After bashing his head at the wall for approximately five hours, then massaging his forehead for 4.2 hours, and then mumbling "These fucking idiots I fucking swear motherfucking fuckhead fuckwits..fuck..fuck..fuck" for an additional 2 hours.

Mk2 is good for CQC but not for moving quickly, so I guess the first part of the answer is who finds it?

Imperial Fists? I think they'd keep it and maybe distribute some.

White Scars? I think they'd spread it around a lot more.

Basically though, I think whoever finds it is going to share it with brother/allied chapters, because thousands of pristine suits regardless of role they're best at is a helluva find.

No, not really.

We don't know what's used in the production of even the most (likely) common material of power armour, plasteel, but there's no reason to assume that any given system would be able to both mine the necessary resources (or else fabricate them from another resource) after stockpiles of production-grade materiel were run down and continue to do so uninterrupted for 10,000 years.

Remember that millions of suits of power armour were made during the Great Crusade, which lasted just a few centuries; most of these were made initially on Terra, then Mars, then shifted to other Forge Worlds as necessary for local supply chains, but Terra and Mars were at the centre of ever-expanding supply webs to the point that entire titan legions could go missing - for the Terran psi-titans - and the Imperium as a whole at that time, and Mars (from where these massive concentrations of resources were taken) barely missed them other than as a point of pride.

A single world or system operating entirely in isolation would struggle to produce power armour on anything like the same scale. Different Forge Worlds specialise in different things, and though Mars is a jack of all trades, it sits at the centre of this network and so its economics are rather like those of the capital of a large autocratic empire, rather than those of an island nation trading for what it needs. As an island, no forge could long survive because few forges can produce everything they require. The production of plasteel ingots (which we assume is done in one place before they are sent to be turned into whatever shapes are required) aside, if a power armour control system requires for example high purity rare earths (which is quite likely) there may not be sufficient within an entire star system to make even a few thousand suits, depending on how much is needed.

All of which ignores the internal social questions of order and economics inherent to such a mining pursuit.

It depends on the Chapter.

Since even liveried suits are the rightful property of the Adeptus Mechanicus where no Chapter exists to return them to, you would hope most Chapters were honest enough to notify the relevant authority.

If the commanders weren't... their Techmarines might be.

Since few Chapters would break with the Codex anyway, there's no real question of most of them keeping such a find - they'd probably report it and expect a share of the find (or a reasonable alternative supplied direct by whichever Forge World ended up taking charge of the equipment).

I imagine finds like these are relatively common on drifting space hulks. It's probably why they are investigated so thoroughly.

What's equally possible is a planet that has been producing titans since the great crusade and hasn't ceased.

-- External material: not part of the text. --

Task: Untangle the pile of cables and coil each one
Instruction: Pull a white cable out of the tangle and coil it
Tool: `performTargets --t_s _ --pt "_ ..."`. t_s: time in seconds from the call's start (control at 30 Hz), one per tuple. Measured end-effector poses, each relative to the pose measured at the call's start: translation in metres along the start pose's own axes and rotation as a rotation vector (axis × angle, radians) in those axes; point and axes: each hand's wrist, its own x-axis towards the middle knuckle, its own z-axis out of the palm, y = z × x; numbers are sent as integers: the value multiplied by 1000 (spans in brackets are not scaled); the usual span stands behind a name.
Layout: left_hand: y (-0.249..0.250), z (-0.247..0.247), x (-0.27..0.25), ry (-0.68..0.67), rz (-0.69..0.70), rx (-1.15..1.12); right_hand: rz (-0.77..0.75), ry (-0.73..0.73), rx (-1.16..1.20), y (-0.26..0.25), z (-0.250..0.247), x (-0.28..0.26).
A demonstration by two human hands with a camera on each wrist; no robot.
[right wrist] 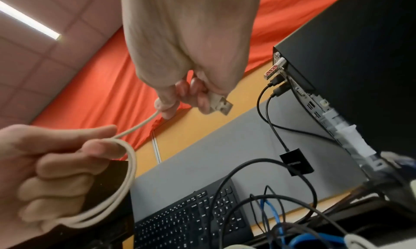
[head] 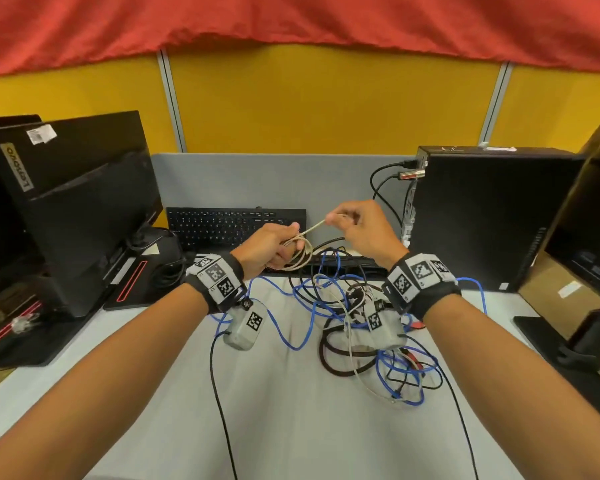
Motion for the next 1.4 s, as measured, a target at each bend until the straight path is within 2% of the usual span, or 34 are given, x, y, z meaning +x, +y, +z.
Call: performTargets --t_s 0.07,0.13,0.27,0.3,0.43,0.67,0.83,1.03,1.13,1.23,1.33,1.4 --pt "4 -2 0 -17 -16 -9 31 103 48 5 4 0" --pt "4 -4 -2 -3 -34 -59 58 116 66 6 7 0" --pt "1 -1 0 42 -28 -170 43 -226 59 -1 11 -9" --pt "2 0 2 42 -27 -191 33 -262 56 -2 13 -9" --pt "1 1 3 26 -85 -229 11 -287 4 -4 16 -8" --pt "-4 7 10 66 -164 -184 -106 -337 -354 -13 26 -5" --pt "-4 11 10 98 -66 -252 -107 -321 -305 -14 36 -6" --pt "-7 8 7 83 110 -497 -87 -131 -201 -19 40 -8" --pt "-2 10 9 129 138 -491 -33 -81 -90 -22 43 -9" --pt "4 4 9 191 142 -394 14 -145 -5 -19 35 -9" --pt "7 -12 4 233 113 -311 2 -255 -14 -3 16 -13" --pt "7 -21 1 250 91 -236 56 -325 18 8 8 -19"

Even with a meager production output, there could be hundreds sitting around on the planet collecting dust.

A faoege world feared to producing space marine armor, weapons and support equipment. I think it be a wonderous sight for many chapters who run down there equipment frequently.

>we have been visited by four major units of Astartes since the restablishment of contact.
> no we have not yet been visted by a chapter called the blood ravens yet.

We thank the Forge World for this most generous gift.

thats pretty cool, what about the marks VIII and IX?

"Did someone say precious relics? We came as fast as we could."

Where did you find this pic user? Is someone working on mk2 blender models? I'd be interested in them, to mearn how they did it.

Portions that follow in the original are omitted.